**Problem statement**
Your response should be the listing below, repeated exactly and in full.

↓↓↓

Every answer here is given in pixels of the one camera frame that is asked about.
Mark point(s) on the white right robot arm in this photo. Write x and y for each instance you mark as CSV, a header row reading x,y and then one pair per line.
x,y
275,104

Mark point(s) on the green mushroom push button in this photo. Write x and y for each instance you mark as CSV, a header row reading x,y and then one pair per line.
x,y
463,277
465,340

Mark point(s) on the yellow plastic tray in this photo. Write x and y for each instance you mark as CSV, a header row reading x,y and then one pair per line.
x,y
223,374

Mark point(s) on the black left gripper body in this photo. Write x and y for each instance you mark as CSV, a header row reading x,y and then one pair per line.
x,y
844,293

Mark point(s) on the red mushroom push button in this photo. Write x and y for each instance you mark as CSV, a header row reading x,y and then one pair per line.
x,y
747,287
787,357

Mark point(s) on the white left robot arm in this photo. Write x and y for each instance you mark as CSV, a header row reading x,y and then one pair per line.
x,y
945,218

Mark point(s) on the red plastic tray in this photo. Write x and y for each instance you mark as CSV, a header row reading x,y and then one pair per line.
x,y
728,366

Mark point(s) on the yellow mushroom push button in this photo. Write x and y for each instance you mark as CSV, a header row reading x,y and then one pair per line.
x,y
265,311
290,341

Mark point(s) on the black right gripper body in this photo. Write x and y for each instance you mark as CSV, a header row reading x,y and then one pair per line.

↑↑↑

**Solved exercise**
Every answer here is given in pixels of the one camera frame that is asked about.
Mark point(s) on the white right robot arm in this photo. Write x and y for each instance you mark as CSV, a header row reading x,y and then one pair per line.
x,y
275,104

Mark point(s) on the green mushroom push button in this photo. Write x and y for each instance you mark as CSV, a header row reading x,y and then one pair per line.
x,y
463,277
465,340

Mark point(s) on the yellow plastic tray in this photo. Write x and y for each instance you mark as CSV, a header row reading x,y and then one pair per line.
x,y
223,374

Mark point(s) on the black left gripper body in this photo. Write x and y for each instance you mark as CSV, a header row reading x,y and then one pair per line.
x,y
844,293

Mark point(s) on the red mushroom push button in this photo. Write x and y for each instance you mark as CSV, a header row reading x,y and then one pair per line.
x,y
747,287
787,357

Mark point(s) on the white left robot arm in this photo. Write x and y for each instance you mark as CSV, a header row reading x,y and then one pair per line.
x,y
945,218

Mark point(s) on the red plastic tray in this photo. Write x and y for each instance you mark as CSV, a header row reading x,y and then one pair per line.
x,y
728,366

Mark point(s) on the yellow mushroom push button in this photo. Write x and y for each instance you mark as CSV, a header row reading x,y and then one pair per line.
x,y
265,311
290,341

Mark point(s) on the black right gripper body in this photo. Write x and y for each instance you mark as CSV, a header row reading x,y and then one pair per line.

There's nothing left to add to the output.